At 72, a superstitious Woody Allen is still working hard, but is terrified of the void, the 'meaningless flicker' of life.

By Jennie Yabroff | NEWSWEEK

Woody Allen cuts his banana into seven slices each morning. Six slices, or eight, and something bad might happen. "I know it would be total coincidence if I didn't slice it into seven pieces, and my family were killed in a fire," he says. "I understand that there could be no correlation, but, you know, the guilt would be too much for me to bear, so it's easier for me to cut the stupid banana."

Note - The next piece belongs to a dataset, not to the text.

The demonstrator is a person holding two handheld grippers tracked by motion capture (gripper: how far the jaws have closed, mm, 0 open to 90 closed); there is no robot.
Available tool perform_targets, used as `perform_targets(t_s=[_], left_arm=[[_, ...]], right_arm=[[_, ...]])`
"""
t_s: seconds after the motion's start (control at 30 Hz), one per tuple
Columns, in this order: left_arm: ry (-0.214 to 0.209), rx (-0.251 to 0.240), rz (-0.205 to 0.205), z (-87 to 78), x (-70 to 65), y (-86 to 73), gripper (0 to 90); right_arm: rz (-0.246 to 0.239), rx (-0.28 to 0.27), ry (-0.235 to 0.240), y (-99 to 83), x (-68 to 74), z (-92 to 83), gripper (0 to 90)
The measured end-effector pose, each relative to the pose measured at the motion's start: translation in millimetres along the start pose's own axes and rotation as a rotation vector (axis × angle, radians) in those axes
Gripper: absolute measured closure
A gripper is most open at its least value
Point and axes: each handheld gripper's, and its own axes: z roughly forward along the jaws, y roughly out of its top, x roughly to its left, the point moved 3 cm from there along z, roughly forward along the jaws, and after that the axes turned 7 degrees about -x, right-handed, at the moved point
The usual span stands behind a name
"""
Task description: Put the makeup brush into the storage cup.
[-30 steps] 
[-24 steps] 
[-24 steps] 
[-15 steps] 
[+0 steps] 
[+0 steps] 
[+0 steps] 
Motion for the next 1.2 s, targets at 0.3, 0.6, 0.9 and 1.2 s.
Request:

Despite the odd superstition (he also avoids haircuts while shooting a movie), Allen has devoted his career to making films that consistently assert the randomness of life. That they do so in a variety of genres— comedy, drama, suspense, satire, even, once, a musical—only partially obscures the fact that, in Allen's eyes, they're all tragedies, since, as he says, "to live is to suffer." If there were a persistence-of-vision award for life philosophy, Allen would be a shoo-in.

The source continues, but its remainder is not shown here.